WHAT YOU SHOULD DO :: Copy, from the material below, each line that contains the word "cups".

•••••

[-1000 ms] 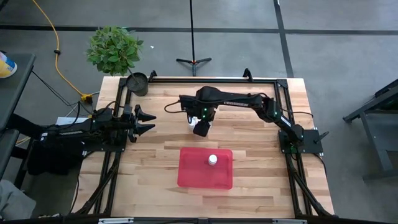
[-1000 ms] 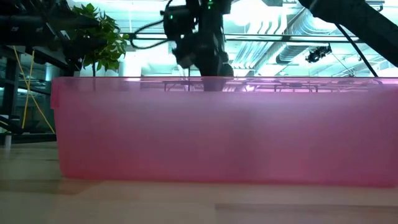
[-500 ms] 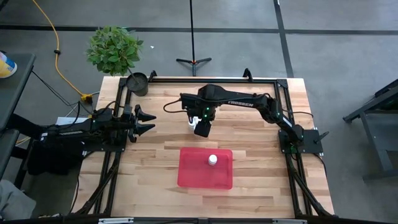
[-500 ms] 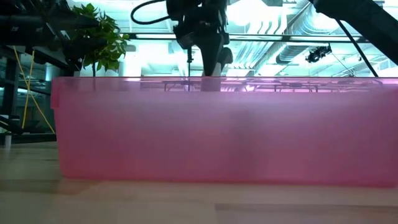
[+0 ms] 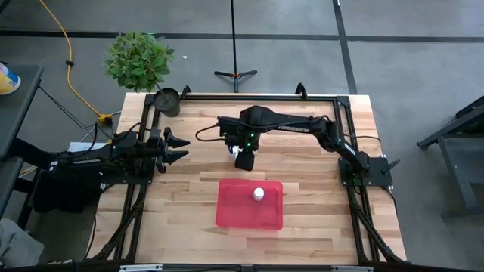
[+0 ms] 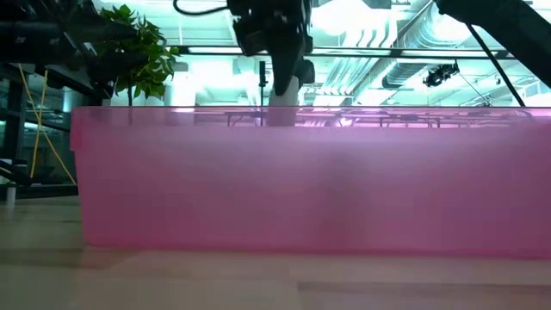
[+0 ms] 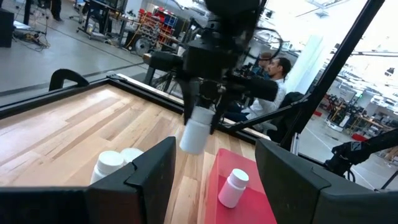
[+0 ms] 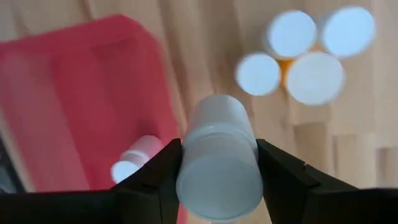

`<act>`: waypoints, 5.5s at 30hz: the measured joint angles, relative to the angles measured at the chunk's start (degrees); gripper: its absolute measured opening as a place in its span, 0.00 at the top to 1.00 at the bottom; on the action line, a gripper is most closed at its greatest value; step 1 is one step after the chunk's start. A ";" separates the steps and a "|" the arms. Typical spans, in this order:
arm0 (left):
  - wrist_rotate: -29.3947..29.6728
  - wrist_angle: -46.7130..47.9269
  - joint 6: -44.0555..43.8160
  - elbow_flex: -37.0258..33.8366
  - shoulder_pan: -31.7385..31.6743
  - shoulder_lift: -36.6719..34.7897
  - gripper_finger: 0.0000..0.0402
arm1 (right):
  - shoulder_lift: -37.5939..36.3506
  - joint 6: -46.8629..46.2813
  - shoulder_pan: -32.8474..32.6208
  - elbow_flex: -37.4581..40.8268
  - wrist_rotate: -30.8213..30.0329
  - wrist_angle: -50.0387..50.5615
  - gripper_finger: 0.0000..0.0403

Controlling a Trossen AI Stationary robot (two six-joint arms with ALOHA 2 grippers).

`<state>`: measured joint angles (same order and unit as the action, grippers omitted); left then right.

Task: Pick and place pill bottles into a basket
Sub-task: Put the white pill bottle into the bin, then put the bottom white pill bottle into the bin

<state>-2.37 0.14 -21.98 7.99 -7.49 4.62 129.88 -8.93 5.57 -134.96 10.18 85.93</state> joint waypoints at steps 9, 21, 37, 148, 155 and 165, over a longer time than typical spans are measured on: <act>-0.07 0.02 -0.99 0.00 0.00 0.02 0.37 | -0.70 0.02 -3.63 -0.04 6.30 -2.98 0.60; -0.13 0.04 -1.05 0.00 0.00 0.01 0.37 | -0.70 -3.74 -13.69 0.05 9.43 -2.63 0.60; -0.22 0.05 -0.96 0.00 0.00 0.01 0.37 | -0.67 -13.16 -19.99 12.66 5.39 0.54 0.60; 0.28 -0.50 -2.51 -0.02 0.00 0.00 0.37 | -0.05 -28.42 -4.25 6.50 -15.77 -13.24 0.23; 0.26 -0.49 -2.63 -0.02 0.00 0.01 0.37 | 0.09 -31.39 -3.86 9.66 -15.18 -13.53 0.22; -0.07 -0.48 -3.90 -0.02 0.00 0.02 0.37 | 0.31 -34.81 -3.20 10.38 -15.68 -14.30 0.22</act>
<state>-2.44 -0.34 -25.89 7.97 -7.49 4.64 130.19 -43.74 2.37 -124.57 -5.50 71.63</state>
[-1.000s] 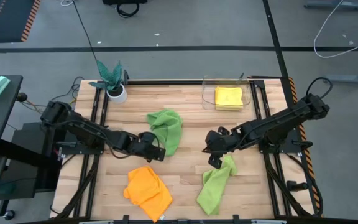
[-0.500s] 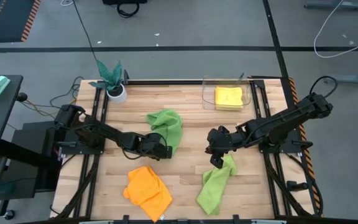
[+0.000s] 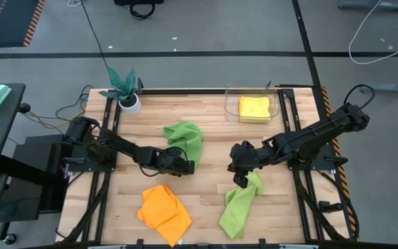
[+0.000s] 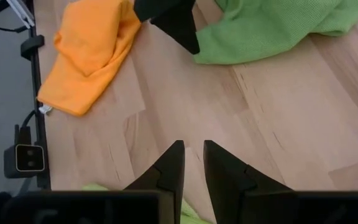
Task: Fold microfiber towels
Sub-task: Fold the green towel
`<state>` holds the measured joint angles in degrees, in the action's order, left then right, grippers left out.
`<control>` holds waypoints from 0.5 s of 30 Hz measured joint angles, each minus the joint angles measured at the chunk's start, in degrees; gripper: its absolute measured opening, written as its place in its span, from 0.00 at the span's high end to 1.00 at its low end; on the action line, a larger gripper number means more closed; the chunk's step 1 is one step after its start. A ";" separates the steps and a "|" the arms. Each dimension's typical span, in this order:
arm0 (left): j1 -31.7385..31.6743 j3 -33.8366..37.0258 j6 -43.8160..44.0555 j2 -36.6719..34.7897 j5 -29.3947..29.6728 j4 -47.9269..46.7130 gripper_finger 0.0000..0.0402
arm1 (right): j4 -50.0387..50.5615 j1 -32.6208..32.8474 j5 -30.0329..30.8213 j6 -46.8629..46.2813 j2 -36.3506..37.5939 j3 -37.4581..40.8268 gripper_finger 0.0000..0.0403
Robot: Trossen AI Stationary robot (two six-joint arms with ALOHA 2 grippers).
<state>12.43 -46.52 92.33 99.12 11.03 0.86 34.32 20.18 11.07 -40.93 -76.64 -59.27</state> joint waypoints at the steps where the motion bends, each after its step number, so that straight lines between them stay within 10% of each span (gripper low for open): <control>1: 0.00 0.07 -0.09 0.01 0.02 -0.39 0.56 | -0.01 0.00 0.00 0.01 0.00 0.00 0.83; 15: 0.84 0.06 -0.62 -0.01 7.07 4.53 0.80 | 0.03 0.00 0.00 0.00 0.00 0.00 0.83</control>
<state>13.26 -46.46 91.72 99.11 18.10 5.38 34.35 20.18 11.07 -40.94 -76.64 -59.27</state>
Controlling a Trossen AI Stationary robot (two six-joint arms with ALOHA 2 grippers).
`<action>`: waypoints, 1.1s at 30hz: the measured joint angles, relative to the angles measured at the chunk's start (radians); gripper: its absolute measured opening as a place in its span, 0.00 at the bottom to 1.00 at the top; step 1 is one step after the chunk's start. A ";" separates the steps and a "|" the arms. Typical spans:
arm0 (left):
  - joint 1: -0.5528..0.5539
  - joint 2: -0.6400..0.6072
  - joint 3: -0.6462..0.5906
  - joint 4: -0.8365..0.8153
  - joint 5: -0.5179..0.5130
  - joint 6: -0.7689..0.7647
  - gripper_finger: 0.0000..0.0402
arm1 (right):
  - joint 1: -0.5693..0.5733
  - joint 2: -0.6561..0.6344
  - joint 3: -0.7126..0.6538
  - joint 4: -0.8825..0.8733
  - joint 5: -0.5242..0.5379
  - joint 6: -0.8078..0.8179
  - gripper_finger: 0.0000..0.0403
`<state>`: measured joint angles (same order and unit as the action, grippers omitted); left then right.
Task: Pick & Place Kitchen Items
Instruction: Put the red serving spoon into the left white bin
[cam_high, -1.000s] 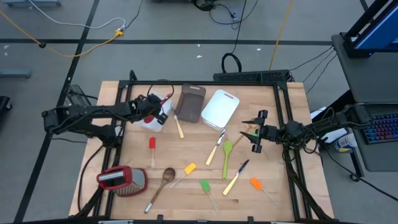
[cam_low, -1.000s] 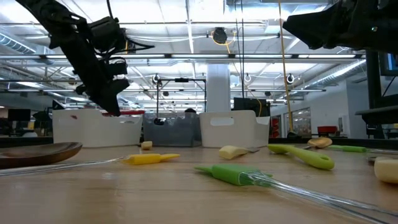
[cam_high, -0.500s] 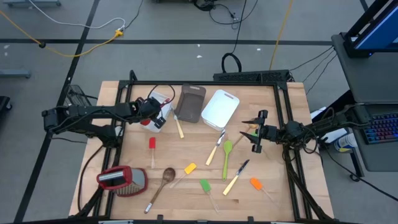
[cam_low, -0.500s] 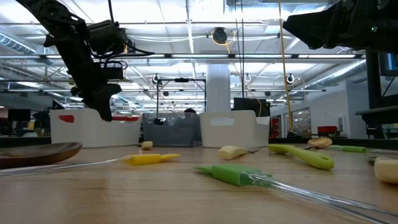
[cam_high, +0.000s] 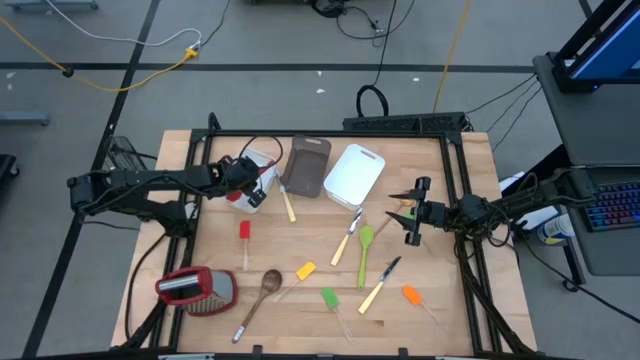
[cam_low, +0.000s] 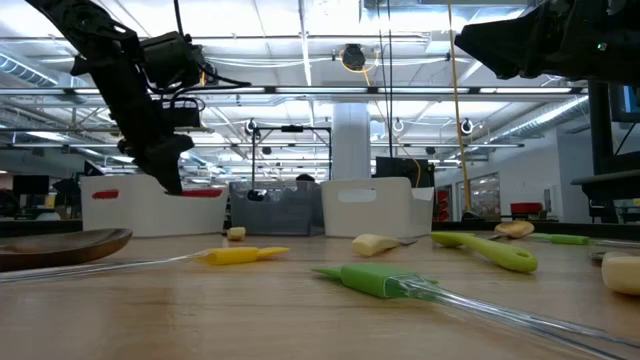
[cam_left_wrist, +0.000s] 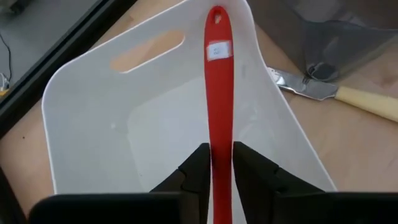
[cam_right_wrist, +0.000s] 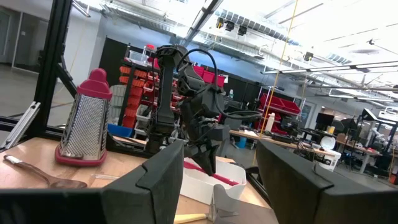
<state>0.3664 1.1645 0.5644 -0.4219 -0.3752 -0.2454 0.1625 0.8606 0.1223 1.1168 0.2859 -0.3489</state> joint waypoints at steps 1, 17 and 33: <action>0.000 0.000 0.000 0.000 0.000 0.001 0.20 | 0.000 0.000 0.000 0.000 0.000 0.000 0.48; 0.036 0.000 0.000 -0.078 -0.097 0.036 0.20 | 0.000 0.000 0.000 0.000 0.000 0.000 0.48; 0.085 0.000 0.000 -0.075 0.013 0.117 0.07 | 0.000 0.000 0.000 0.000 -0.001 0.000 0.48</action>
<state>0.4518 1.1648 0.5648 -0.4969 -0.3620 -0.1283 0.1626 0.8606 0.1223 1.1172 0.2854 -0.3489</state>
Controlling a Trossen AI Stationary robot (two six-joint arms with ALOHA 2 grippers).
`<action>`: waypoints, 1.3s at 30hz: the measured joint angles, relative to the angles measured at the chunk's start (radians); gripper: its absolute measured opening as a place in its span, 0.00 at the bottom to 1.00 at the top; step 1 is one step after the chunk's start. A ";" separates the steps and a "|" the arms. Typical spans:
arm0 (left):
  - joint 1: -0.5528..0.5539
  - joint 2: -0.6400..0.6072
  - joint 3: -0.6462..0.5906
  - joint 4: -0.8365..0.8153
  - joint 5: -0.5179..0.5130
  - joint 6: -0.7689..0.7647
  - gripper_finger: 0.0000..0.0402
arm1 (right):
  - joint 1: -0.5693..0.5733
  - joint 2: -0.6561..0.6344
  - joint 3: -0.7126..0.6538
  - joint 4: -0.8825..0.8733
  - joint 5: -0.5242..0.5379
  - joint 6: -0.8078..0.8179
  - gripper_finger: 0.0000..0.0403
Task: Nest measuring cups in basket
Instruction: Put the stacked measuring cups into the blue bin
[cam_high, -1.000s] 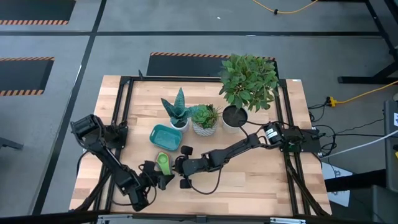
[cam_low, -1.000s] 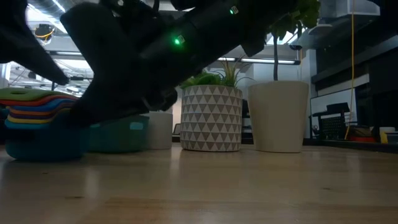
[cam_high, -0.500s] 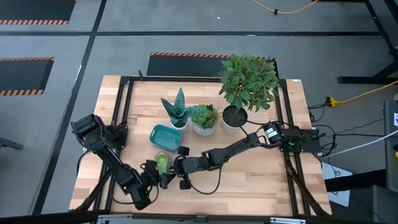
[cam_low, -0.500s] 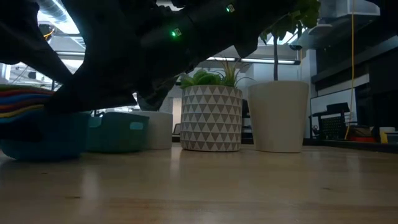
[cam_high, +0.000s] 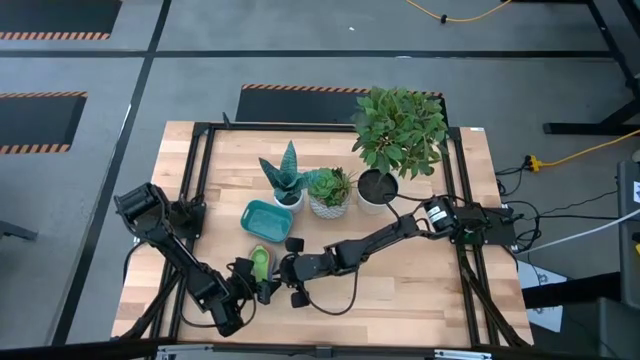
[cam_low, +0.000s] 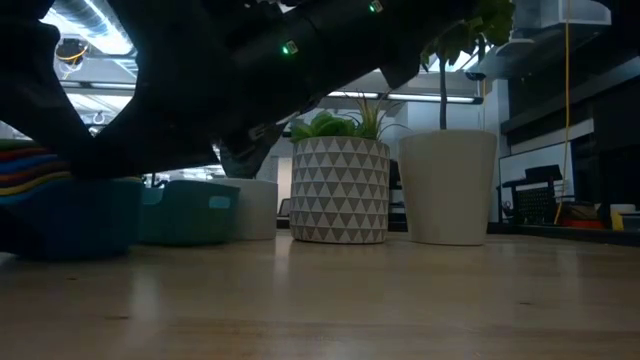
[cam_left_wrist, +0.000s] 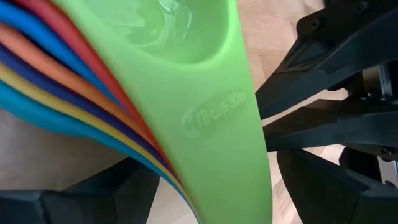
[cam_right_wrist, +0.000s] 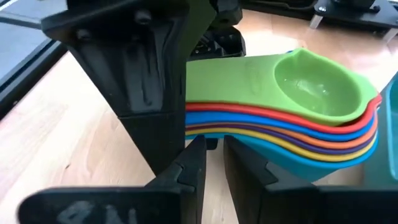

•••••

SOLUTION ::
Task: Nest measuring cups in basket
Instruction: Put the stacked measuring cups into the blue bin

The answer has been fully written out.